The first New Zealand embassy in Ireland has been opened by Foreign Affairs Minister Winston Peters in Dublin overnight.
The embassy, on Merrion Row in Dublin's city centre, will help shore up existing ties and benefit future trade relationships between Ireland and New Zealand, officials said.
It was opened with a traditional Māori blessing and performance by cultural group Ngāti Rānana.
In his speech at the opening Mr Peters said New Zealand had a great deal at stake in its relations with Europe, and having people on the ground in Ireland made sense following the United Kingdom's exit from the European Union.
He said there was considerable untapped potential in trade and economic relations between the Irish Republic and New Zealand.
"Our current links are currently fairly modest, with little more than $400 million in two way goods and services trade annually," he said.
"We can do better. And we will in the years ahead, as New Zealand companies give Ireland a closer look when considering how to manage their European operations in a post-Brexit environment.

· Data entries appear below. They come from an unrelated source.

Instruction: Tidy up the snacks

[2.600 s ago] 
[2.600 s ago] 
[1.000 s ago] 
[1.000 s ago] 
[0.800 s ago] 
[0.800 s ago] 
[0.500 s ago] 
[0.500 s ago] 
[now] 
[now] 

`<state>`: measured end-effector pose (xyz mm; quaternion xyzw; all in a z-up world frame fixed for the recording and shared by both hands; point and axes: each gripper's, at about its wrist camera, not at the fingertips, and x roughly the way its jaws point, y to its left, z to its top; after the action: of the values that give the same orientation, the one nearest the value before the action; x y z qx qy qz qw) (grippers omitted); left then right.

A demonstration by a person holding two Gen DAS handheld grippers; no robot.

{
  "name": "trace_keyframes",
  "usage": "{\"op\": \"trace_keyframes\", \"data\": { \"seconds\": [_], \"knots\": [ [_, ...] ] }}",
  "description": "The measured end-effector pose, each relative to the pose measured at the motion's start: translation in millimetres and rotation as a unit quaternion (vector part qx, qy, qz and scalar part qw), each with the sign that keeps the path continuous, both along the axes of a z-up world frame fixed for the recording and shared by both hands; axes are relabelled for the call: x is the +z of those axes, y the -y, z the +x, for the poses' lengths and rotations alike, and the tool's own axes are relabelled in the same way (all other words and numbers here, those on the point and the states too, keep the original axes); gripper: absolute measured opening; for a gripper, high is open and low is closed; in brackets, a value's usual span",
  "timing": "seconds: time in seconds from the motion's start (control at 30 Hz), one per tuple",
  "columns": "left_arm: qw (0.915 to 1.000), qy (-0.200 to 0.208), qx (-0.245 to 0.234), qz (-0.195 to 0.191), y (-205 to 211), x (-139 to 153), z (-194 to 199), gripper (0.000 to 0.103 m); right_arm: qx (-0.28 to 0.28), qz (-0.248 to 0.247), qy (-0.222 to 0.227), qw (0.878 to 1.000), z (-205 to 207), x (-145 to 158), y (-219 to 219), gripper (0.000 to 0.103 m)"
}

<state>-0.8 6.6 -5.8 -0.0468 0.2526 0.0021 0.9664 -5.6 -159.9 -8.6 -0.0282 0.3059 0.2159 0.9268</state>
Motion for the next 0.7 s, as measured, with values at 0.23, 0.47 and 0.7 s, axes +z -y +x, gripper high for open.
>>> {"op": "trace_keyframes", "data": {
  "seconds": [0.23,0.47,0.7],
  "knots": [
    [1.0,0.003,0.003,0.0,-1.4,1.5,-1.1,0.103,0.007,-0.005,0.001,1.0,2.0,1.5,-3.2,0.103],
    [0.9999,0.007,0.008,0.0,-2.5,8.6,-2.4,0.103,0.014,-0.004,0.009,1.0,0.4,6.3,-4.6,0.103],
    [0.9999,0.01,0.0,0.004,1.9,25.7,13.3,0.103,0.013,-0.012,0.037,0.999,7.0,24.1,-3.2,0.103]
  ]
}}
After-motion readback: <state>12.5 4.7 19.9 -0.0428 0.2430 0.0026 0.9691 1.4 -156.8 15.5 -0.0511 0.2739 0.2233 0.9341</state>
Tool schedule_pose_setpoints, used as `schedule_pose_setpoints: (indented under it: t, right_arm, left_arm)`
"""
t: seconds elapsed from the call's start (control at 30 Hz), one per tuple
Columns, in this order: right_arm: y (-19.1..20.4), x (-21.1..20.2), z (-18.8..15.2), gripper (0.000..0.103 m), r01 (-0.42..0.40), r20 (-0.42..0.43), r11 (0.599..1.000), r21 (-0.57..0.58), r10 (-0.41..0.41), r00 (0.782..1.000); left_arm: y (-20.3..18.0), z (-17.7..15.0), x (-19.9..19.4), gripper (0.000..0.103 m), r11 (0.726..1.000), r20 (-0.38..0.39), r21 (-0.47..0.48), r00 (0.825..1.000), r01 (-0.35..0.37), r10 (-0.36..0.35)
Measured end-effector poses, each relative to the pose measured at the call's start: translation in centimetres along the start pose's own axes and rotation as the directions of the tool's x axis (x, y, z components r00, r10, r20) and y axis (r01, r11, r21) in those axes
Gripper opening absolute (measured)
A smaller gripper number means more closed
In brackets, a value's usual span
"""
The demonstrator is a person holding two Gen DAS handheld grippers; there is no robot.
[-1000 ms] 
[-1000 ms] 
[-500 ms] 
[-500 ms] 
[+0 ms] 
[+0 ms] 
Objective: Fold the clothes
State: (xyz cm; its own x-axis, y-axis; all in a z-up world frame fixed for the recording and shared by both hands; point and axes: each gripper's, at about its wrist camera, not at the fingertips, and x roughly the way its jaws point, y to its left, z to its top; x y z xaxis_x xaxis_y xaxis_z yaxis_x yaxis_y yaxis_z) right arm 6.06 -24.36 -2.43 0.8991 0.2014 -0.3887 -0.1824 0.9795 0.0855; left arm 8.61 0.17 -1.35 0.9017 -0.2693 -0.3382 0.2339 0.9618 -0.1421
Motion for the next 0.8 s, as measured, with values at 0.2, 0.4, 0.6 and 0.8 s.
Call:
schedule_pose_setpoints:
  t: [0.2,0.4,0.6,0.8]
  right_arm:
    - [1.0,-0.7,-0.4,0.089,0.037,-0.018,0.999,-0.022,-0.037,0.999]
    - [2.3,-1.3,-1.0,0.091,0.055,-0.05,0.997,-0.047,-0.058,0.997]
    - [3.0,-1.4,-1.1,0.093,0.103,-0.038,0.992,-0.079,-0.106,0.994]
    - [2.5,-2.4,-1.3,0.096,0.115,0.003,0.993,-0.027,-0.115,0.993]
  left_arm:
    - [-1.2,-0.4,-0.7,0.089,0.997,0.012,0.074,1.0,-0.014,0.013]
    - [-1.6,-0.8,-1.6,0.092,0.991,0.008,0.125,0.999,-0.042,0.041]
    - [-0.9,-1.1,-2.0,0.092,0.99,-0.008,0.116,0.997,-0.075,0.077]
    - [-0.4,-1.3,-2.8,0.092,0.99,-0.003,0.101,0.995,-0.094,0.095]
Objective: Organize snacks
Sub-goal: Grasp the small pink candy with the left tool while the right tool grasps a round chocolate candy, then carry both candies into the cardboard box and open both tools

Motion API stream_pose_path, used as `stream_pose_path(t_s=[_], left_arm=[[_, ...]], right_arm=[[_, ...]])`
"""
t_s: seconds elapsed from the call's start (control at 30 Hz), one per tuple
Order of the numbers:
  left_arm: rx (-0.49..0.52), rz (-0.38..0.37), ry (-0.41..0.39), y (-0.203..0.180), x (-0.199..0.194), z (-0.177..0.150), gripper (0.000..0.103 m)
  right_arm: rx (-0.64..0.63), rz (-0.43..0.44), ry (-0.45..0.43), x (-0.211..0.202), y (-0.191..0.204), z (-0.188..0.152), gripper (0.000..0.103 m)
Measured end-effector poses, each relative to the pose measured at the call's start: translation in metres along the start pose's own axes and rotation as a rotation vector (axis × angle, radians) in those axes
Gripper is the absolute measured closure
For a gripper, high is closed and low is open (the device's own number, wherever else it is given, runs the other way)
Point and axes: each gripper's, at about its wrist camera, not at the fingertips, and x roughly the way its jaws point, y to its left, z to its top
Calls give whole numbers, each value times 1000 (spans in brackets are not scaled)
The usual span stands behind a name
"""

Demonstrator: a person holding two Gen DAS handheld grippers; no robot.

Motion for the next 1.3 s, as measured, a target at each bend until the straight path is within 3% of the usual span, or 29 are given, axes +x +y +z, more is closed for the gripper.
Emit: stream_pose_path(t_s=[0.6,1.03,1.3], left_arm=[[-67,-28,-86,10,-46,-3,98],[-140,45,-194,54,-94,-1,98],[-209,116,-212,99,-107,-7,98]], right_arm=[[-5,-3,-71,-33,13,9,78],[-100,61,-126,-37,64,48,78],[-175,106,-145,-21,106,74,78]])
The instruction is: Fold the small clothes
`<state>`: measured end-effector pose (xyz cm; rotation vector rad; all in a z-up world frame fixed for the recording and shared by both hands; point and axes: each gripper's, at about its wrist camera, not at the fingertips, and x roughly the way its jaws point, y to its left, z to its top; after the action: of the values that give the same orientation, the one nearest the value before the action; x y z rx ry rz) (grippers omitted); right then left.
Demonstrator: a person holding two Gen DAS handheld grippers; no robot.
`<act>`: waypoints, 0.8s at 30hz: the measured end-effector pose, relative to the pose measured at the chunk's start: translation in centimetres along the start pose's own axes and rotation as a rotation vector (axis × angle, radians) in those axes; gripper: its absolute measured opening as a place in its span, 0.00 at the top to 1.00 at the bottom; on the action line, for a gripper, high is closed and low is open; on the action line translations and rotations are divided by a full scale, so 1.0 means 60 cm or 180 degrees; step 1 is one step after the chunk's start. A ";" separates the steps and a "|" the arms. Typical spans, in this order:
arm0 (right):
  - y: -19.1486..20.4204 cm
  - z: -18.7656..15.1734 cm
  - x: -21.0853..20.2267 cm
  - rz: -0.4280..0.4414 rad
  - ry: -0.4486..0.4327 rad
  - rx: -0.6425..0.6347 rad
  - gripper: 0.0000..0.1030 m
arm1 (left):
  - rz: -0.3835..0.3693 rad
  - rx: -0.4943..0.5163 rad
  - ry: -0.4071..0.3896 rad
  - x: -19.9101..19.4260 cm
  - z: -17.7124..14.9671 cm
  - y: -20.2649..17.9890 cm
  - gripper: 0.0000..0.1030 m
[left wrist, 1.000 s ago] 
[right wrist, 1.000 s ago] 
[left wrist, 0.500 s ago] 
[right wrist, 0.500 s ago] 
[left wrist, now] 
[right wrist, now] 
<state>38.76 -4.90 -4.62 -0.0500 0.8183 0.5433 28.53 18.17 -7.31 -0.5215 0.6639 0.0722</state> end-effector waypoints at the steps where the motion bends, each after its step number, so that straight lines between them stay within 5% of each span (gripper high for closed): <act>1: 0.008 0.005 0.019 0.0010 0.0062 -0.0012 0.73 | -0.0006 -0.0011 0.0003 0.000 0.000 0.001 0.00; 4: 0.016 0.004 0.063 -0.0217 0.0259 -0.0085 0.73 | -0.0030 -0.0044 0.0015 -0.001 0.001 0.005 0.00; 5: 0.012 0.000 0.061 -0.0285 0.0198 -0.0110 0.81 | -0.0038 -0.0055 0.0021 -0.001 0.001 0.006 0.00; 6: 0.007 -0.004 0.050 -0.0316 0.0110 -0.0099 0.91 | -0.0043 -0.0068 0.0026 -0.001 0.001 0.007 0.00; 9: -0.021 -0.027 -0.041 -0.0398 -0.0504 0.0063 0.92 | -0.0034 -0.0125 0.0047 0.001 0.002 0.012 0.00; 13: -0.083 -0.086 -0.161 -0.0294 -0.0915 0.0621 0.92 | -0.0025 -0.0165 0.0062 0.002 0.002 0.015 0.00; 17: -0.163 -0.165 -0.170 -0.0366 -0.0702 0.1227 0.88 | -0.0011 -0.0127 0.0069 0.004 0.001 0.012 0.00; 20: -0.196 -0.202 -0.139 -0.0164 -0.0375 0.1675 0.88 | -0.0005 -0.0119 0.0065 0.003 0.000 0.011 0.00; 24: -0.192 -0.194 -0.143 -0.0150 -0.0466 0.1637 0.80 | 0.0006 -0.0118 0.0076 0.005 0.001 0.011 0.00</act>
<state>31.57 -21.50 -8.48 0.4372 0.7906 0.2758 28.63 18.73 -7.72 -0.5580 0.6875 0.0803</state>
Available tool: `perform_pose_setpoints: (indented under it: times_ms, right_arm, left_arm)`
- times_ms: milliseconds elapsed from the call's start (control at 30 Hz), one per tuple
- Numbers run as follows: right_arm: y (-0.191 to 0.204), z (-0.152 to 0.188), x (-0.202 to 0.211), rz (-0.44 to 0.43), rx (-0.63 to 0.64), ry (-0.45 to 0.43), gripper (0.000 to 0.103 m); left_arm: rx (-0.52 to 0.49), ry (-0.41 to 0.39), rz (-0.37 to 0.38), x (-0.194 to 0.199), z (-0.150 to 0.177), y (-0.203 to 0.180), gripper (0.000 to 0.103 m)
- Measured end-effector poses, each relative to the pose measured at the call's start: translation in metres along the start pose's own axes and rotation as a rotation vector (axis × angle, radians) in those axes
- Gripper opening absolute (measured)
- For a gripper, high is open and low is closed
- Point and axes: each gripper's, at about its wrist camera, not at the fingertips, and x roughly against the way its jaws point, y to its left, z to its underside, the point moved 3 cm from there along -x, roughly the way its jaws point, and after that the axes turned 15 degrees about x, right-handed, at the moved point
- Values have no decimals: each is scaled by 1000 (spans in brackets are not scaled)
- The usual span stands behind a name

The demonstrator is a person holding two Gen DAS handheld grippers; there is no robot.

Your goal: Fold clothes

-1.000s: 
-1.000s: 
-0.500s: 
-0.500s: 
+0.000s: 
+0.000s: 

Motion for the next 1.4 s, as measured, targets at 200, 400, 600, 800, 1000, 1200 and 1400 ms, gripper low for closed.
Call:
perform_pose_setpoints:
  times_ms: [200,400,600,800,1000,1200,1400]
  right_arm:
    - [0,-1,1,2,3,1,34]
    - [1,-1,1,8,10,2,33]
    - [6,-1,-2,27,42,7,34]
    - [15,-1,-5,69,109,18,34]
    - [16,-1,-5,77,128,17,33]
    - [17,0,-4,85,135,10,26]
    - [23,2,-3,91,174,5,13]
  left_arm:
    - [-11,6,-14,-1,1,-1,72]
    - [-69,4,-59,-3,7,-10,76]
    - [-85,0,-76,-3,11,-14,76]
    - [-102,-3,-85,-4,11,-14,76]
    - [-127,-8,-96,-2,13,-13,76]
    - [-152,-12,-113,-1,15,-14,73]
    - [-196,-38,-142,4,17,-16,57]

"In turn, New Zealand provides untapped opportunities for Irish businesses seeking a foothold in the fast-growing economies of Australasia and the Asia Pacific."
Mr Peters said the agricultural sector was an area where the two nations could pool knowledge, expertise and global connections.
"Our close ties and the counter-seasonality of our production cycles make us natural partners,' he said.
While in Dublin Mr Peters also met with the Prime Minister Leo Varadkar, and visited the Irish National Stud and The Curragh to discuss racing industry issues.
Brad Burgess is New Zealand's first resident ambassador to the Republic of Ireland.